Вот попытка психологически (или онтологически?) обосновать тягу к иномирью как к покинутой родине: «…свою особость Набоков, передав ее героям, описывает как мучительные попытки как-то приспособиться к окружающей, вольно и легко льющейся за окнами, жизни — где звучит музыка, где веселятся после рабочего дня клерки, покупают башмаки и бьют посуду, — и куда с тоской, отмечая осьминоговым глазом тысячу подробностей, глядит инопланетянин, не дрогнув кожистым веком» [161]. Сам Набоков писал: «любимые мои создания, мои блистательные персонажи — в „Даре“, в „Приглашении на казнь“, в „Аде“, в „Подвиге“ и так далее — в конечном итоге оказываются победителями» [98]: они же возвращаются туда.

Потусторонность в творчестве Набокова В. Е. Александров связывает с духовным феноменом епифании: «Характерными особенностями набоковских епифаний являются синтез различных чувственных переживаний и воспоминаний, ощущение вневременности, интуитивное прозрение бессмертия. Этот познавательный, психологический и духовный опыт тесно связан с набоковской концепцией художнического вдохновения и таким образом превращается в один из аспектов неизменной темы писателя — созидания искусства. Но этот опыт также структурно совмещен с формальными особенностями его книг, где детали, обладающие внутренней связью, рассеяны в контексте, который эту связь всячески скрывает» [2].

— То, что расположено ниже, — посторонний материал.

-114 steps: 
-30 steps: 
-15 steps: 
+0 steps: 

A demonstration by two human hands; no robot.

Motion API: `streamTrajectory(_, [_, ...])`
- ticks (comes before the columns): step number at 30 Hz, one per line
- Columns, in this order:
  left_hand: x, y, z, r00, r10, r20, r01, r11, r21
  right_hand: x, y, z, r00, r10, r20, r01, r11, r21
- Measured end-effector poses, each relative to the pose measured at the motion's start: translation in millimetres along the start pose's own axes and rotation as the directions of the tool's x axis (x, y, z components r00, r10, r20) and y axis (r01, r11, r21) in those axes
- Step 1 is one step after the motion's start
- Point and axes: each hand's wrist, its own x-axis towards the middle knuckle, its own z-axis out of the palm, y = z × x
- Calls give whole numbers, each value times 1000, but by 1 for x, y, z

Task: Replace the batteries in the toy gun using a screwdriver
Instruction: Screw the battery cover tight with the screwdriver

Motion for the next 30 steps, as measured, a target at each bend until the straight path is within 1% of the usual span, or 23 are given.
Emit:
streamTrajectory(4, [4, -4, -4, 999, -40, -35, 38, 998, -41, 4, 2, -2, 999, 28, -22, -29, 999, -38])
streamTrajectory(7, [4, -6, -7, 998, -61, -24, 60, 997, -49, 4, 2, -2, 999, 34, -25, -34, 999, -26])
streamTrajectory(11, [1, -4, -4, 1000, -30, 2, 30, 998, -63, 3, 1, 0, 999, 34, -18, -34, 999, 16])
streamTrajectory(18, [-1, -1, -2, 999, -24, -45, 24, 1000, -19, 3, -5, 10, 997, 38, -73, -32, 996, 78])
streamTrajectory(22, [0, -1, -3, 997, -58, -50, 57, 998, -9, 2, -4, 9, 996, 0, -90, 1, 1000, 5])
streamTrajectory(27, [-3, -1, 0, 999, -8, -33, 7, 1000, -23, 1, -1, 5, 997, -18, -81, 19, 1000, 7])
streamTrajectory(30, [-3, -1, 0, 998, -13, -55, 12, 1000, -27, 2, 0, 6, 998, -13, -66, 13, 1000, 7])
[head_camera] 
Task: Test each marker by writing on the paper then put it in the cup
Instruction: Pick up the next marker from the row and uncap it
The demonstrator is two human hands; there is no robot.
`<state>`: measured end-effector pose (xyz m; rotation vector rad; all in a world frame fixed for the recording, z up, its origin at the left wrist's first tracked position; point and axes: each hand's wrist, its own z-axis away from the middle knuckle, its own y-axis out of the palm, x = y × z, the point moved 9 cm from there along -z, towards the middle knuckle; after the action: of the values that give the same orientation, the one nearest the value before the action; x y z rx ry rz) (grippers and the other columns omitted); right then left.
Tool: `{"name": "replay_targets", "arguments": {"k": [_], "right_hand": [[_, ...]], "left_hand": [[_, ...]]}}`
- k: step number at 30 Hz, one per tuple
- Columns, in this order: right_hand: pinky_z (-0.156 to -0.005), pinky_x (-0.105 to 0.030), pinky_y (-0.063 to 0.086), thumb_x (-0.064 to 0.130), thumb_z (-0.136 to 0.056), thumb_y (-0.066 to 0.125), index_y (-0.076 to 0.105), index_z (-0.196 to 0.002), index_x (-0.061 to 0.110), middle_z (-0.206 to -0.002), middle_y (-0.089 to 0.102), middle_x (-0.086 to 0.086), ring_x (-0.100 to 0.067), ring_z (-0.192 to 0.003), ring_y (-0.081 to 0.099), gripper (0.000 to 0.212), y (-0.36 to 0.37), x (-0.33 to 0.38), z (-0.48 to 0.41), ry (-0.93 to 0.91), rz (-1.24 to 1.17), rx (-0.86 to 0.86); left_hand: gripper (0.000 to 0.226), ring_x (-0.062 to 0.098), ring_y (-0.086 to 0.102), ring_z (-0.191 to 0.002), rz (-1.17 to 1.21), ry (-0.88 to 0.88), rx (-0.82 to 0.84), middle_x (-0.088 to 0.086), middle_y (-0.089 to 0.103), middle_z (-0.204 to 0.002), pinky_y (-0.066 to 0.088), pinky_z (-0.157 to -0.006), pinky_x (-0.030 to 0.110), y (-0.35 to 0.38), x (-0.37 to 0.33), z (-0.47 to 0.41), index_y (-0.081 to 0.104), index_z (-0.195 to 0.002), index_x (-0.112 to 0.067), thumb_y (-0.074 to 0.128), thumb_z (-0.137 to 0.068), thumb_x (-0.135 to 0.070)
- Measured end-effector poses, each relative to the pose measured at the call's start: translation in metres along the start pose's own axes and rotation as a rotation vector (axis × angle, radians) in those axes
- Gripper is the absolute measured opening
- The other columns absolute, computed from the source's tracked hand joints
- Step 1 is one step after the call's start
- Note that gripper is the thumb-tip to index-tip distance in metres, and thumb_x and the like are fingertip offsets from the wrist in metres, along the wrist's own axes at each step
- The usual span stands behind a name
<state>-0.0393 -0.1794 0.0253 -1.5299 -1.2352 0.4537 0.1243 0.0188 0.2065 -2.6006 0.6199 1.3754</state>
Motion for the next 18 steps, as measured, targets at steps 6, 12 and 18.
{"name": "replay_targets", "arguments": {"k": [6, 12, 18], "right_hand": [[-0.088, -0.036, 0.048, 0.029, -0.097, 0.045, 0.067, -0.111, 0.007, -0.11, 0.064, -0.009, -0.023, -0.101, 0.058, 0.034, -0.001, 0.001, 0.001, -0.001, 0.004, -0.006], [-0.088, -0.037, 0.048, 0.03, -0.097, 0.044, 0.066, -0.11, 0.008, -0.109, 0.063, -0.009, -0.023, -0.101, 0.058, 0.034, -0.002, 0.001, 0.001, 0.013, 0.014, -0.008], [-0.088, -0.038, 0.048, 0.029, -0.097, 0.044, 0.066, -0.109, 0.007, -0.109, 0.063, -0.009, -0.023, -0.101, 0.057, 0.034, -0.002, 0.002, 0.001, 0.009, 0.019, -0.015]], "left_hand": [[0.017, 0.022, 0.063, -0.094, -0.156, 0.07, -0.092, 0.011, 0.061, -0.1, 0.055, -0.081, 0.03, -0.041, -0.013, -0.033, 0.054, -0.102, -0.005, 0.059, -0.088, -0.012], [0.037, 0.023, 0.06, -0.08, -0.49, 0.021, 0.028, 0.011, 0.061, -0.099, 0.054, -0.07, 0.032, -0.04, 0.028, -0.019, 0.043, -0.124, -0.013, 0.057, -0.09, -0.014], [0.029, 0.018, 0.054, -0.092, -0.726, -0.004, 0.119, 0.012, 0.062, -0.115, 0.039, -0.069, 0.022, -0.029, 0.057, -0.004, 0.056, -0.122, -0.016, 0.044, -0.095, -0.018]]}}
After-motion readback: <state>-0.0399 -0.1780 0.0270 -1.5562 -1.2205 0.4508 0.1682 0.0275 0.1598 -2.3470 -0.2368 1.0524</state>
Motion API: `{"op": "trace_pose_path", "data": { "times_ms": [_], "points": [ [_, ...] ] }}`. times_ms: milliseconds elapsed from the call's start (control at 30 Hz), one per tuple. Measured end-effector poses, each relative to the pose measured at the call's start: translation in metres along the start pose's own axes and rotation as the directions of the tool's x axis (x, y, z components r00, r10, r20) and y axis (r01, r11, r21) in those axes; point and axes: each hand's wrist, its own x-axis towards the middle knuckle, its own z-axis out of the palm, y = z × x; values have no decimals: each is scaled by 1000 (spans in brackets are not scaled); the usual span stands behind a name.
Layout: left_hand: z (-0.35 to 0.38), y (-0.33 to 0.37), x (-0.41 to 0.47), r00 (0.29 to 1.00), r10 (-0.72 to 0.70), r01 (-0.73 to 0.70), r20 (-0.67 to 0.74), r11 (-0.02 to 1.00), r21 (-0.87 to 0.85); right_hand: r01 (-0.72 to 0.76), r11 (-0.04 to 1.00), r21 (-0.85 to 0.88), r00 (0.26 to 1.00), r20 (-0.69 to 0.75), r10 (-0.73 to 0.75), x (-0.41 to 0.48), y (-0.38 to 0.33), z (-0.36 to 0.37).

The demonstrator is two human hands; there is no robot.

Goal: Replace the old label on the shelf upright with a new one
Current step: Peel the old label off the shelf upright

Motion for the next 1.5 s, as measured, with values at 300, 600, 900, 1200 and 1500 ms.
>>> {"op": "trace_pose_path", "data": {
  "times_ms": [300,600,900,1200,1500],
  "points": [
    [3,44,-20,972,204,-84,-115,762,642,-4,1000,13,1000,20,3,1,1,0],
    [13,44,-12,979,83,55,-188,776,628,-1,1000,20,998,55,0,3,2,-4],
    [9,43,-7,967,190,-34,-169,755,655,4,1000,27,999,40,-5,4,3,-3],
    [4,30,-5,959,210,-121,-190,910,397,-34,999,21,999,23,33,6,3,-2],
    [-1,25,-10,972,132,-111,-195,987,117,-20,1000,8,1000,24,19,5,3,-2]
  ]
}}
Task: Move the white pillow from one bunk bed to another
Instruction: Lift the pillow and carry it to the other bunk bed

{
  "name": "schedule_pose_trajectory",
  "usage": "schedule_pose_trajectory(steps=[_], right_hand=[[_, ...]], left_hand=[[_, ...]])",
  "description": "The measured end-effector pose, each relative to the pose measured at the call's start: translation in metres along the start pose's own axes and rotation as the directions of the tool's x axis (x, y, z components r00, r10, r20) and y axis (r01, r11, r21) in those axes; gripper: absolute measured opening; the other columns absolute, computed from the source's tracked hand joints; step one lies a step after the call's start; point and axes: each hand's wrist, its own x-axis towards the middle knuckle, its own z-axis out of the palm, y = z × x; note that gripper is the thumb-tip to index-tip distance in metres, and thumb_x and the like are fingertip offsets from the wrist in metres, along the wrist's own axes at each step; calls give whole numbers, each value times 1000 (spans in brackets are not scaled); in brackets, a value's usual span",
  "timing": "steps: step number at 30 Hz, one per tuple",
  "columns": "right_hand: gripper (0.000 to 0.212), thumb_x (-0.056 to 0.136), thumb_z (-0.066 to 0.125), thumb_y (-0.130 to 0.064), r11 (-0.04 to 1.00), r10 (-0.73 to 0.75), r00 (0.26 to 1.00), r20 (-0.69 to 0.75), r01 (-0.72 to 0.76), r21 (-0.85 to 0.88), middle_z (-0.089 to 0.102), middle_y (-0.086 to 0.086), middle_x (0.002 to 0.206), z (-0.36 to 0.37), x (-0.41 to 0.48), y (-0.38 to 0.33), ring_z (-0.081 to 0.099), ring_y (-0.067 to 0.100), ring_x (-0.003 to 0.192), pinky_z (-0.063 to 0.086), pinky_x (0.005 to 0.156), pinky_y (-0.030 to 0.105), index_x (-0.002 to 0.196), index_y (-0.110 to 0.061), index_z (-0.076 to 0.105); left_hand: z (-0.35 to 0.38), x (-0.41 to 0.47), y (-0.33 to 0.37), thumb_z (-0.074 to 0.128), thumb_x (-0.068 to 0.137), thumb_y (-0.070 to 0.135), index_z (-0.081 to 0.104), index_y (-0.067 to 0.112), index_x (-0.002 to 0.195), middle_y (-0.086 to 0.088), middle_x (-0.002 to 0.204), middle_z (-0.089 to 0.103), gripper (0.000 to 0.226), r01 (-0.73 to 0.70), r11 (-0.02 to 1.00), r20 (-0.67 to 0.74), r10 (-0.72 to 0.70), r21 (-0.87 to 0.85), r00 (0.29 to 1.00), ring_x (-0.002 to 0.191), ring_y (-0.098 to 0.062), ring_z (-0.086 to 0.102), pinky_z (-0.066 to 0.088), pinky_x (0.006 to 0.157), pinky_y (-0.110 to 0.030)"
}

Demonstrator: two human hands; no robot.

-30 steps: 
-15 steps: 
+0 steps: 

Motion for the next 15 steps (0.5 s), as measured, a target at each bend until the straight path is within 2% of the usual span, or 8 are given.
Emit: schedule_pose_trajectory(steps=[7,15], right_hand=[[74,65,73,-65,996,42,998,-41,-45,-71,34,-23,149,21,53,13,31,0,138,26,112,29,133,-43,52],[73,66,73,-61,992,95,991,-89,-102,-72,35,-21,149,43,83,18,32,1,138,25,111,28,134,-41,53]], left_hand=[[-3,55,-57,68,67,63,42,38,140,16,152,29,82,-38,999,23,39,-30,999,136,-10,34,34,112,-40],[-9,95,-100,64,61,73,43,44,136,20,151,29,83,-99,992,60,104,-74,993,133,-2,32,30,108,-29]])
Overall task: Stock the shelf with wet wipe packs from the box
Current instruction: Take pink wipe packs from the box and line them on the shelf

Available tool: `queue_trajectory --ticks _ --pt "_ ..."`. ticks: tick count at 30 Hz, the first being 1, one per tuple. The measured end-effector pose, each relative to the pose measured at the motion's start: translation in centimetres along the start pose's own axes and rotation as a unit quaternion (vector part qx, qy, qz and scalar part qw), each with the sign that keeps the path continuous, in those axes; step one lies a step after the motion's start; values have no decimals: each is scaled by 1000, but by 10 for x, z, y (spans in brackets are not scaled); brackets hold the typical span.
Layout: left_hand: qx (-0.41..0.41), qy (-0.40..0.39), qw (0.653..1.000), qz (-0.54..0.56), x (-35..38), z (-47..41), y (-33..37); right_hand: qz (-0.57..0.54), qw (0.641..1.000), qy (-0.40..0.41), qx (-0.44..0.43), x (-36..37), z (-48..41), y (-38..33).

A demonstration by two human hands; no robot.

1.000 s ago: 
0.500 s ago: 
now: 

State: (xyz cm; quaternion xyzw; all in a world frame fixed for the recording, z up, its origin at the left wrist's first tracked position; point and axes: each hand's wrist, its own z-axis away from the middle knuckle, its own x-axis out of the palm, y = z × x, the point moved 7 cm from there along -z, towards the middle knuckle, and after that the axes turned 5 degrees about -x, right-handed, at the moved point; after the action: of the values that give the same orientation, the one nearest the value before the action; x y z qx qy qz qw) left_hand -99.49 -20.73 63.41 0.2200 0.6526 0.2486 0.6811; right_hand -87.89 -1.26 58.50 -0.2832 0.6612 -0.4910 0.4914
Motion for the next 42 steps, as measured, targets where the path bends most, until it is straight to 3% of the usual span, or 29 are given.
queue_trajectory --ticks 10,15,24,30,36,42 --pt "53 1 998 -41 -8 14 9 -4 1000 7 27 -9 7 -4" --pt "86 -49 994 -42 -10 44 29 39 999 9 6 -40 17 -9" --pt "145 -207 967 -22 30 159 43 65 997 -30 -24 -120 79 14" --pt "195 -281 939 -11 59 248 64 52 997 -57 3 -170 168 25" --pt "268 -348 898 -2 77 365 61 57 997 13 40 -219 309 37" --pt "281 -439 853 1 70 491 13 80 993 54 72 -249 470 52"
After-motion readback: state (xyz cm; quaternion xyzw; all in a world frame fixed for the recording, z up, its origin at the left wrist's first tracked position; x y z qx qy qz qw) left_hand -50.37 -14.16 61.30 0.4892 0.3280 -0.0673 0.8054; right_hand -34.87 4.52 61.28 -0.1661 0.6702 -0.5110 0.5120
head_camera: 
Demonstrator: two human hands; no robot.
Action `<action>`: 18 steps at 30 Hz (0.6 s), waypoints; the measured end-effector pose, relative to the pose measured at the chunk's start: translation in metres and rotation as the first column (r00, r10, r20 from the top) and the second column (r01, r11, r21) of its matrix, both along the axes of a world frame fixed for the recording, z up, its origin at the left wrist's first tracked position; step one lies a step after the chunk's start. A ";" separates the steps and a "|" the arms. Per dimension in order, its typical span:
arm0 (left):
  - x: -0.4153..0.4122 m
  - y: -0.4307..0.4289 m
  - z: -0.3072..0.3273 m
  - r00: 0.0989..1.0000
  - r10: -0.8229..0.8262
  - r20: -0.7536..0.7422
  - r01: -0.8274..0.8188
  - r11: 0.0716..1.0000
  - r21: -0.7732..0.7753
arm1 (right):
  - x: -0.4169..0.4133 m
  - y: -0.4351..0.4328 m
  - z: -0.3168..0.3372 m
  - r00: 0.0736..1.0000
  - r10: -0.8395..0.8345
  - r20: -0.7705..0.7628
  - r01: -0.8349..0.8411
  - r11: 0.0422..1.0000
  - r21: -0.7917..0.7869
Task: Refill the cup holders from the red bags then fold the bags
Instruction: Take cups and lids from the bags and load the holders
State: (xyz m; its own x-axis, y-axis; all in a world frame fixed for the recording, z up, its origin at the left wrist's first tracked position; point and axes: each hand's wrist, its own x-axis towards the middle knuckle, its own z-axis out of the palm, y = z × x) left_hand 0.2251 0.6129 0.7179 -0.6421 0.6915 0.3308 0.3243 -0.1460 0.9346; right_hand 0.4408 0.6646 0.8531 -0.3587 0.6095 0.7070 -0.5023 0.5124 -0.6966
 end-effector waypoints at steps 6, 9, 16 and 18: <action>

Текст, моделирующий сокрытую тайну.

Подобная тактика повествователя понуждает читателя «либо собирать, по одному, звенья той или иной цепочки, либо обнаруживать ту деталь, которая служит „шифром“ ко всему коду; когда это удается, вся цепь, или конструкция внезапно освещаются ярким светом. Во всем этом процессе дешифровки, которой вынужден заниматься читатель Набокова, есть глубокий тайный умысел. Поскольку заключения, к которым читатель приходит, зависят от того, насколько прочно осели в памяти детали, у него возникает некое подобие вневременного прозрения тех или иных смысловых оттенков текста; таким образом его изымают из локализованного, линейного и ограниченного во времени процесса чтения» [2].

Несмотря на набоковскую манеру укрывать самое важное [2], в его произведениях жизнь подчиняется некоторому осмысленному и правильному рисунку, смысл и правила которого открываются за ее пределом [10;13]; посему бывалый читатель знает, что даже самые трудные задачи Набокова имеют решение, на каждом уровне единственное [10;13]. Вот «два, три, или пять, или десять пунктов текста начинают звучать в унисон благодаря расположенной на заднем таинственном плане, на других берегах начертанной схемке. ‹…› Важно, что есть всегда потусторонняя, хотя и зыбкая, связь» [74;151].